▶ **TASK DETAILS**
Work through the data below and give the number of lines holding the word "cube", without any other text.

━━━━━ PROVIDED DATA ━━━━━

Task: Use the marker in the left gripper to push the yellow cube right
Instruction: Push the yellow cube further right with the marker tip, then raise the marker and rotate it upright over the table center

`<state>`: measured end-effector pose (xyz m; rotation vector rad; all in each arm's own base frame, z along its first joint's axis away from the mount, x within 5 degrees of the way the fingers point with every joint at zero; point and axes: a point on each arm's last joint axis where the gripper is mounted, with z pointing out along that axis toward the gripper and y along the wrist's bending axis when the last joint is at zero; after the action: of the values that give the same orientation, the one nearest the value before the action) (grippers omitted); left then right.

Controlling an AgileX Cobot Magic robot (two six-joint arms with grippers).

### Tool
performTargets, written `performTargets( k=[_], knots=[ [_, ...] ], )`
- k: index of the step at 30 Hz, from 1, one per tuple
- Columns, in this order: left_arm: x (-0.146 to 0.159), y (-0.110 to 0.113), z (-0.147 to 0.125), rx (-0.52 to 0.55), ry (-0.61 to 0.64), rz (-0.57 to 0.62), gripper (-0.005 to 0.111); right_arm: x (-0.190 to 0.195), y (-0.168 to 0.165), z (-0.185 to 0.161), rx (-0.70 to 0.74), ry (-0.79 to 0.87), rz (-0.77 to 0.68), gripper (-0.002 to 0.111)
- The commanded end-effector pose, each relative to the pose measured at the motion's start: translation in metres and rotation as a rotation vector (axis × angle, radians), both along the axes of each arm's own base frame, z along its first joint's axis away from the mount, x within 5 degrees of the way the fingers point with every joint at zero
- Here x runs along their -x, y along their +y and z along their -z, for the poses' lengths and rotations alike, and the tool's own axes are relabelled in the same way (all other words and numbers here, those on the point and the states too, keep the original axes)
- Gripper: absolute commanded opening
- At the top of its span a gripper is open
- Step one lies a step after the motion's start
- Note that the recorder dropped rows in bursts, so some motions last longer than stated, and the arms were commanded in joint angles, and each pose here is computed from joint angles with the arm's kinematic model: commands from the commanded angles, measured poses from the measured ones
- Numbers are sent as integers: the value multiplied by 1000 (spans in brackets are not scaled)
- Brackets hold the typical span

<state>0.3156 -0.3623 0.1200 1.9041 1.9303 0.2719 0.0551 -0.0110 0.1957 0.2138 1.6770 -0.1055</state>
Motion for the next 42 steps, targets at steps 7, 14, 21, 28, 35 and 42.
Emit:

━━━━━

▶ **ANSWER TO THIS EXERCISE**
2